1
1
Граф коммитов

7860 Коммитов

Автор SHA1 Сообщение Дата
Jeff Squyres
520147f209 Clean up the Fortran MPI sentinel values per problem reported on the
users mailing list:

  http://www.open-mpi.org/community/lists/users/2006/07/1680.php

Warning: this log message is not for the weak.  Read at your own
risk.

The problem was that we had several variables in Fortran common blocks
of various types, but their C counterparts were all of a type
equivalent to a fortran double complex.  This didn't seem to matter
for the compilers that we tested, but we never tested static builds
(which is where this problem seems to occur, at least with the Intel
compiler: the linker compilains that the variable in the common block
in the user's .o file was of one size/alignment but the one in the C
library was a different size/alignment).

So this patch fixes the sizes/types of the Fortran common block
variables and their corresponding C instantiations to be of the same
sizes/types. 

But wait, there's more.

We recently introduced a fix for the OSX linker where some C versions
of the fortran common block variables (e.g.,
_ompi_fortran_status_ignore) were not being found when linking
ompi_info (!).  Further research shows that the code path for
ompi_info to require ompi_fortran_status_ignore is, unfortunately,
necessary (a quirk of how various components pull in different
portions of the code base -- nothing in ompi_info itself requires
fortran or MPI knowledge, of course).

Hence, the real problem was that there was no code path from ompi_info
to the portion of the code base where the C globals corresponding to
the Fortran common block variables were instantiated.  This is because
the OSX linker does not automatically pull in .o files that only
contain unintialized global variables; the OSX linker typically only
pulls in a .o file from a library if it either has a function that is
used or have a global variable that is initialized (that's the short
version; lots of details and corner cases omitted).  Hence, we changed
the global C variables corresponding to the fortran common blocks to
be initialized, thereby causing the OSX linker to pull them in
automatically -- problem solved.  At the same time, we moved the
constants to another .c file with a function, just for good measure.

However, this didn't really solve the problem:

1. The function in the file with the C versions of the fortran common
   block variables (ompi/mpi/f77/test_constants_f.c) did not have a
   code path that was reachable from ompi_info, so the only reason
   that the constants were found (on OSX) was because they were
   initialized in the global scope (i.e., causing the OSX compiler to
   pull in that .o file).

2. Initializing these variable in the global scope causes problems for
   some linkers where -- once all the size/type problems mentioned
   above were fixed -- the alignments of fortran common blocks and C
   global variables do not match (even though the types of the Fortran
   and C variables match -- wow!).  Hence, initializing the C
   variables would not necessarily match the alignment of what Fortran
   expected, and the linker would issue a warning (i.e., the alignment
   warnings referenced in the original post).

The solution is two-fold:

1. Move the Fortran variables from test_constants_f.c to
   ompi/mpi/runtime/ompi_mpi_init.c where there are other global
   constants that *are* initialized (that had nothing to do with
   fortran, so the alignment issues described above are not a factor),
   and therefore all linkers (including the OSX linker) will pull in
   this .o file and find all the symbols that it needs.

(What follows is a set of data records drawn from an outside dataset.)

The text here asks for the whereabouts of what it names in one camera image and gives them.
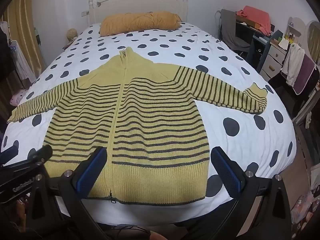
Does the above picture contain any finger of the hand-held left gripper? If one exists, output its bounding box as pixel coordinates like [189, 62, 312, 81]
[27, 145, 53, 165]
[0, 141, 20, 166]

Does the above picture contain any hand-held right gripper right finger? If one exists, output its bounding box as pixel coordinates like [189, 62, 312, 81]
[211, 146, 293, 240]

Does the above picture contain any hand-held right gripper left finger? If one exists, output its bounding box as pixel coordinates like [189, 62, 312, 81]
[25, 146, 110, 240]

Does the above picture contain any yellow striped knit sweater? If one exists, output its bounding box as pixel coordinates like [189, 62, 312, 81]
[7, 46, 268, 207]

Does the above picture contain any pink clog slipper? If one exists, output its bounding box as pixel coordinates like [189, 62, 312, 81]
[10, 88, 30, 106]

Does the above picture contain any printed plastic bag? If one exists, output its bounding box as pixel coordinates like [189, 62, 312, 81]
[291, 189, 320, 232]

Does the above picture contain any white hanging garment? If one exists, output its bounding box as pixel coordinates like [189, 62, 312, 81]
[9, 40, 37, 84]

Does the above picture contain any black chair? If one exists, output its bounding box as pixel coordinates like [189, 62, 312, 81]
[269, 64, 320, 122]

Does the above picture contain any white drawer cabinet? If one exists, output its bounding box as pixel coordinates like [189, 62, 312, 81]
[260, 40, 288, 81]

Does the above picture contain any beige plush doll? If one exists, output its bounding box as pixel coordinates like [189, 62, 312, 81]
[64, 28, 78, 50]

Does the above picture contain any purple towel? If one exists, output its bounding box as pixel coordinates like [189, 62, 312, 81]
[292, 54, 317, 95]

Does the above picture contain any yellow curtain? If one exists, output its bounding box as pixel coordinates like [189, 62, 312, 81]
[3, 0, 47, 85]

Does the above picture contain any white draped garment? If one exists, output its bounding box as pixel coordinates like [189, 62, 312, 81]
[280, 44, 306, 87]

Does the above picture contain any dark desk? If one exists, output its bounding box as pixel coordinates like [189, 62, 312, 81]
[235, 17, 277, 72]

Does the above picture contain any white polka dot bed quilt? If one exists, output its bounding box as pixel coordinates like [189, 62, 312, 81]
[0, 21, 299, 228]

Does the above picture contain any grey covered chair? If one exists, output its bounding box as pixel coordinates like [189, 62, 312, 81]
[219, 9, 251, 55]

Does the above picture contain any orange pillow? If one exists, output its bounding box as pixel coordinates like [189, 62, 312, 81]
[99, 10, 182, 37]

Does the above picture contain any coral pink cloth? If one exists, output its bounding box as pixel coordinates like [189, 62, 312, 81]
[236, 5, 272, 36]

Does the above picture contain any oval vanity mirror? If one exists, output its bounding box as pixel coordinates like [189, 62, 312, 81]
[305, 20, 320, 64]

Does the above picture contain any white vanity shelf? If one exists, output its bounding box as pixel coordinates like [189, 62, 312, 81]
[287, 17, 306, 42]

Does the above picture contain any cream bed headboard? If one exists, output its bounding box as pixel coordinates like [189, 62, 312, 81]
[88, 0, 188, 27]

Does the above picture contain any black cable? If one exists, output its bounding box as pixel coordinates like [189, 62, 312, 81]
[100, 225, 153, 234]

2. Do not initialize the C variables corresponding to the Fortran
   common blocks in the global scope.  Indeed, never initialize them
   at all (because we never need their *values* - we only check for
   their *locations*).  Since nothing is ever written to these
   variables (particularly in the global scope), the linker does not
   see any alignment differences during initialization, but does make
   both the C and Fortran variables have the same addresses (this
   method has been working in LAM/MPI for over a decade).

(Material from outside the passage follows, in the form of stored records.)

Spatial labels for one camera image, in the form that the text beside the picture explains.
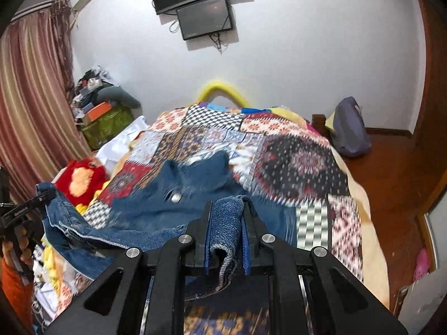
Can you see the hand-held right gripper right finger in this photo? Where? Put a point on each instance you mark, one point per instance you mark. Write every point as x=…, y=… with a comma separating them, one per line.
x=246, y=244

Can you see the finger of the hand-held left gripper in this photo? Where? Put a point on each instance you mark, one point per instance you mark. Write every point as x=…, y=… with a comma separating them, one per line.
x=24, y=209

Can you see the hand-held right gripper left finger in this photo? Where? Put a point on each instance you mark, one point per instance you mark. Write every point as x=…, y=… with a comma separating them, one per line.
x=208, y=237

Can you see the blue denim jacket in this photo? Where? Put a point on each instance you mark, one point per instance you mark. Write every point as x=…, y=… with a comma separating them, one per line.
x=195, y=199

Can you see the person's left forearm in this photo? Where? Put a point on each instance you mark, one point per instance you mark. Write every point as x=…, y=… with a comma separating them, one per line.
x=14, y=293

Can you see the person's left hand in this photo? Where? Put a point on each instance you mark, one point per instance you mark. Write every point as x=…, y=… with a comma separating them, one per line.
x=24, y=247

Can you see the red plush toy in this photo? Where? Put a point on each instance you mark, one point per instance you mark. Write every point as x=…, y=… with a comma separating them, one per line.
x=82, y=181

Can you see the patchwork printed blanket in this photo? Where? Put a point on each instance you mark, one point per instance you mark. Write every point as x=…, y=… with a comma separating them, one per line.
x=297, y=167

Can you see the striped pink curtain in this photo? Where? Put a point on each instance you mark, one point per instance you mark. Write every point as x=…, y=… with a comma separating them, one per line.
x=28, y=94

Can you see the green patterned box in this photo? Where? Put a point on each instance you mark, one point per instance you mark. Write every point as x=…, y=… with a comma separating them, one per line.
x=106, y=129

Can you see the white cloth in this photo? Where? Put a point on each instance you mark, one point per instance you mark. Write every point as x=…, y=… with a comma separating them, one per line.
x=118, y=143

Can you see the orange box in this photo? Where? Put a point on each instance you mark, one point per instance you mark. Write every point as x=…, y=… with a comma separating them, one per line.
x=99, y=111

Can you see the pile of clutter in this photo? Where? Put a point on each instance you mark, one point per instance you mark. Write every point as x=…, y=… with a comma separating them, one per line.
x=89, y=83

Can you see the yellow padded headboard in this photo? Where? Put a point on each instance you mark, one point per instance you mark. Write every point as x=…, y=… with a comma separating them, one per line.
x=223, y=89

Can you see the grey backpack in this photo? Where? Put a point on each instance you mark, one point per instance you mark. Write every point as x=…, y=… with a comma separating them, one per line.
x=351, y=129

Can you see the pink bag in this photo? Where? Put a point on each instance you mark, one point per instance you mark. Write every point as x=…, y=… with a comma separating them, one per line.
x=421, y=265

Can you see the white door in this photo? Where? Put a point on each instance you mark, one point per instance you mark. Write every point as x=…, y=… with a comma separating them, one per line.
x=426, y=303

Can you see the small black monitor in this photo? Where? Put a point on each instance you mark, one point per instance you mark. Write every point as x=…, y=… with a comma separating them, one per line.
x=204, y=19

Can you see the wooden bed post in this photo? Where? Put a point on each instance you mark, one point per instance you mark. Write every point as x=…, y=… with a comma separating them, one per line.
x=318, y=124

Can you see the white curtain rail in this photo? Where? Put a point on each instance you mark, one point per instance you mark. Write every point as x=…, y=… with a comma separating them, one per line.
x=38, y=7

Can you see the wooden door frame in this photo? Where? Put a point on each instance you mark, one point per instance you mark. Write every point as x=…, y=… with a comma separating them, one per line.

There were some comments here in the OMPI code base and in the LAM
code base that stated/implied that C variables corresponding to
Fortran common blocks had to have the same alignment as the Fortran
common blocks (i.e., 16).  There were attempts in both code bases to
ensure that this was true.  However, the attempts were wrong (in both
code bases), and I have now read enough Fortran compiler documentation
to convince myself that matching alignments is not required (indeed,
it's beyond our control).  As long as C variables corresponding to
Fortran common blocks are not initialized in the global scope, the
linker will "figure it out" and adjust the alignment to whatever is
required (i.e., the greater of the alignments).  Specifically (to
counter comments that no longer exist in the OMPI code base but still
exist in the LAM code base):

- there is no need to make attempts to specially align C variables
  corresponding to Fortran common blocks
- the types and sizes of C variables corresponding to Fortran common
  blocks should match, but do not need to be on any particular
  alignment 

Finally, as a side effect of this effort, I found a bunch of
inconsistencies with the intent of status/array_of_statuses
parameters.  For all the functions that I modified they should be
"out" (not inout).

This commit was SVN r11057.
2006-07-31 15:07:09 +00:00
Galen Shipman
c9e0eda190 Initialize the completion queue to a reasonable size based on maximum number
of send/receives outstanding.

Use ibv_cq_resize if available after initial creation of completion queue if
cq_size is too small (based on number of peers). 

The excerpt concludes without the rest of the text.